端部の多くが綺麗に曲げ処理され、針金の切り口があまり手に当たらないよう良く考えてデザインされているし、半透明の底板などの質感も低くない。
本を支える部分がバネや可動止め具などを使わないシンプルな作りなのも、ページをめくった本を戻しやすく、かえって使い勝手がいい。
本を置いた状態でのバランスが良く、一度幅を合わせて固定すると、簡単にはずれない安心感がある。

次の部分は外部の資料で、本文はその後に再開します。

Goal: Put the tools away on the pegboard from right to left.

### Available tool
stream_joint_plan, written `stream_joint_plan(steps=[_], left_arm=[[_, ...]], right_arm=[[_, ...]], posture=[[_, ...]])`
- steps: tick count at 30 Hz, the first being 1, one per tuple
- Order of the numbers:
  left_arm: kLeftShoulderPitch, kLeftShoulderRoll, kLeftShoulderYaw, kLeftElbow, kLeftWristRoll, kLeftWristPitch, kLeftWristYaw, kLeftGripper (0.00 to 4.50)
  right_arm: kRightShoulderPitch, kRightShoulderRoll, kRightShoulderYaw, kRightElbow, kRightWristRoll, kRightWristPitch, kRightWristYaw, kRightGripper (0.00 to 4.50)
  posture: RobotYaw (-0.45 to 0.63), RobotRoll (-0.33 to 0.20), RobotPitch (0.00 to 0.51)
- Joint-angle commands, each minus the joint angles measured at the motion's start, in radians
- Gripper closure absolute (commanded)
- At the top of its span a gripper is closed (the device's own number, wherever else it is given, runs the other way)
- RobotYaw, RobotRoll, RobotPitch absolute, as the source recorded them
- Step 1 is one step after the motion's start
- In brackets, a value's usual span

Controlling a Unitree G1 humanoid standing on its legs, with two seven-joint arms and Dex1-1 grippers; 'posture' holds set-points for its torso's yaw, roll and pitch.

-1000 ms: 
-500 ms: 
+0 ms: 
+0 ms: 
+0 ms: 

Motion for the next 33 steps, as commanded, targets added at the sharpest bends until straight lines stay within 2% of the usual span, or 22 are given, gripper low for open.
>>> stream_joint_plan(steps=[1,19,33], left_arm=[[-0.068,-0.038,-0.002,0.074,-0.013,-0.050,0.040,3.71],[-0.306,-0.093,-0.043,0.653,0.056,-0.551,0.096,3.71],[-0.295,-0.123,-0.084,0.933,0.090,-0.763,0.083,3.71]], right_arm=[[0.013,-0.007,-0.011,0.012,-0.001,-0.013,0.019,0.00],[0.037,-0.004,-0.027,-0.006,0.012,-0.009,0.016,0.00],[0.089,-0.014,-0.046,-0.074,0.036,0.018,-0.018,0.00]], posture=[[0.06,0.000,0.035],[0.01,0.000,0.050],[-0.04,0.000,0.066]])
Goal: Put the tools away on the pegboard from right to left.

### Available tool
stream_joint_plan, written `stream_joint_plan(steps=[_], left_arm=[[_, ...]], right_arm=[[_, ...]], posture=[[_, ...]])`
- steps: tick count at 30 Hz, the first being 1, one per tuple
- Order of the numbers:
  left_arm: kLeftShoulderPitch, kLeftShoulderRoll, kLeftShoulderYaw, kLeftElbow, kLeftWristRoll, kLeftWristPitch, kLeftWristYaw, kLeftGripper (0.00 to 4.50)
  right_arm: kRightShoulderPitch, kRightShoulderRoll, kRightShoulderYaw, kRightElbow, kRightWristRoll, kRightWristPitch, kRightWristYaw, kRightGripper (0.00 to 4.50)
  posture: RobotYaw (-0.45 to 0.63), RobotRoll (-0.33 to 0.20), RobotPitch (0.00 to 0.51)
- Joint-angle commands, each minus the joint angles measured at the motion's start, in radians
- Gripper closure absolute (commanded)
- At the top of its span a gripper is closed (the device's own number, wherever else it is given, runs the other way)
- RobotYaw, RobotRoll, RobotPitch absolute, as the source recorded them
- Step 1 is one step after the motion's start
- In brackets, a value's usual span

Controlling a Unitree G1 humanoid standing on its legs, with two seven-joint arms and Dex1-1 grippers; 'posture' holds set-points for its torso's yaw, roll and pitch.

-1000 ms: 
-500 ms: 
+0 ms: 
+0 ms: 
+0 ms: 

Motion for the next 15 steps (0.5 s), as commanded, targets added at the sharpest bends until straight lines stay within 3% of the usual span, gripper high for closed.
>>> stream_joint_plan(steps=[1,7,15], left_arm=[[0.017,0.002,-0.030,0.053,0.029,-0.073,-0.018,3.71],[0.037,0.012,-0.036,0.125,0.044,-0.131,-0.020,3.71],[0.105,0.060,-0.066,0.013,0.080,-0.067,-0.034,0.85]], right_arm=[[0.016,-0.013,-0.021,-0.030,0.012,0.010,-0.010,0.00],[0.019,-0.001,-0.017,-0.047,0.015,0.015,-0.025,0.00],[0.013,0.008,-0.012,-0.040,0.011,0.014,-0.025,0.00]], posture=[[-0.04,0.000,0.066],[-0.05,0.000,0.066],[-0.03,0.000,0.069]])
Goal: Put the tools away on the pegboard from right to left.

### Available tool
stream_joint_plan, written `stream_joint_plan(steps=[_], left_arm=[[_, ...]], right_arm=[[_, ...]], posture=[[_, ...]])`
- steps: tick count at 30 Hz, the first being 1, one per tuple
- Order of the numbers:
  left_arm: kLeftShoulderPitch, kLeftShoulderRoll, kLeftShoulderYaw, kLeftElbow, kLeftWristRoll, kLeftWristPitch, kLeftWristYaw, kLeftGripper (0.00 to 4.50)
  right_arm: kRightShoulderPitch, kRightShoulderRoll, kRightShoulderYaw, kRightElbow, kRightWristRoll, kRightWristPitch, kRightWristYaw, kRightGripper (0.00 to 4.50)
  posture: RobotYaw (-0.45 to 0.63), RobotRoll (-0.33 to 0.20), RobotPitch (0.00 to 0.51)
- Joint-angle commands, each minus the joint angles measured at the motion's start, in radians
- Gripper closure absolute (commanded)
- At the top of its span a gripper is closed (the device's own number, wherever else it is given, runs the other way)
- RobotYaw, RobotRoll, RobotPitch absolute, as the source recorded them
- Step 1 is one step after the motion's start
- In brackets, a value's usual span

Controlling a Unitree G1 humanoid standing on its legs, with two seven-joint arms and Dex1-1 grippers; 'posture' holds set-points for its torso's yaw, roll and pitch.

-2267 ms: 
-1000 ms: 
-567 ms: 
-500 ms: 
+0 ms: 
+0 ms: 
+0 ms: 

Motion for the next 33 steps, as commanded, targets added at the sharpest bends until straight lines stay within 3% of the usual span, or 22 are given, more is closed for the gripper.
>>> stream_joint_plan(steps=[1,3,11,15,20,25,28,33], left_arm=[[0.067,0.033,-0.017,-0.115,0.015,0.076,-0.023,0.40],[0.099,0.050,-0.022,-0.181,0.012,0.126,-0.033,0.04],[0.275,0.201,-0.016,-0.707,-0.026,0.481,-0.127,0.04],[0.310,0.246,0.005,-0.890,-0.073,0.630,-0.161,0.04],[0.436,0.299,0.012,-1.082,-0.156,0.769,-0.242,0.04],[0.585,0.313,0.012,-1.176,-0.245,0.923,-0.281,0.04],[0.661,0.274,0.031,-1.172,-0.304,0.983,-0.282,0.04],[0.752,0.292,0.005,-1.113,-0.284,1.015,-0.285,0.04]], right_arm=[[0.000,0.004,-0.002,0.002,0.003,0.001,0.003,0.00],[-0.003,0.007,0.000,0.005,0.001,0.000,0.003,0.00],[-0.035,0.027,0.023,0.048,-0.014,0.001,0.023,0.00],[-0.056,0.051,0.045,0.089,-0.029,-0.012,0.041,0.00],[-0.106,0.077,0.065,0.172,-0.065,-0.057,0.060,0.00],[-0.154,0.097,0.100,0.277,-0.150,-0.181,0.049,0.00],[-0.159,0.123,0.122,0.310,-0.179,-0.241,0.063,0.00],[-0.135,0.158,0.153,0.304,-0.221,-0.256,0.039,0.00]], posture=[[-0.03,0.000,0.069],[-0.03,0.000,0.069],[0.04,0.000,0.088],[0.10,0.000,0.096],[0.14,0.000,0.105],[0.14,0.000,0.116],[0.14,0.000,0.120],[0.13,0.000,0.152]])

ただ、この種の製品は、これに限らず、耐荷重が2kg程度。
実際使ってみると、ブックスタンドだけでなくアームレストも兼ねるほうが、長時間半身浴しつつ本をめくりながら読むには都合が良いように思えてきた。しかし、この製品では無理。開いた本を固定して腕は浴槽のへりで休ませ、ページをめくってまた元に戻す、の繰り返しになり、読み進めるペースは若干落ちるような気がする。
座っても大丈夫、といった木製の製品のほうが良かったかもしれない、という気もしてきた。
もう一つ、気になったことを。浴槽のへりに置く脚部には同梱のゴム足を自分で取り付けるのだが、管状の円周の一方が縦に切れているのにはじめ気づかず、どうやってつけるのか分からなかった。簡単な説明を記載したほうがいいと思う。
とは言え、同種の製品としては、(他の製品は使っていないが、おそらく)かなり出来がいいと思う。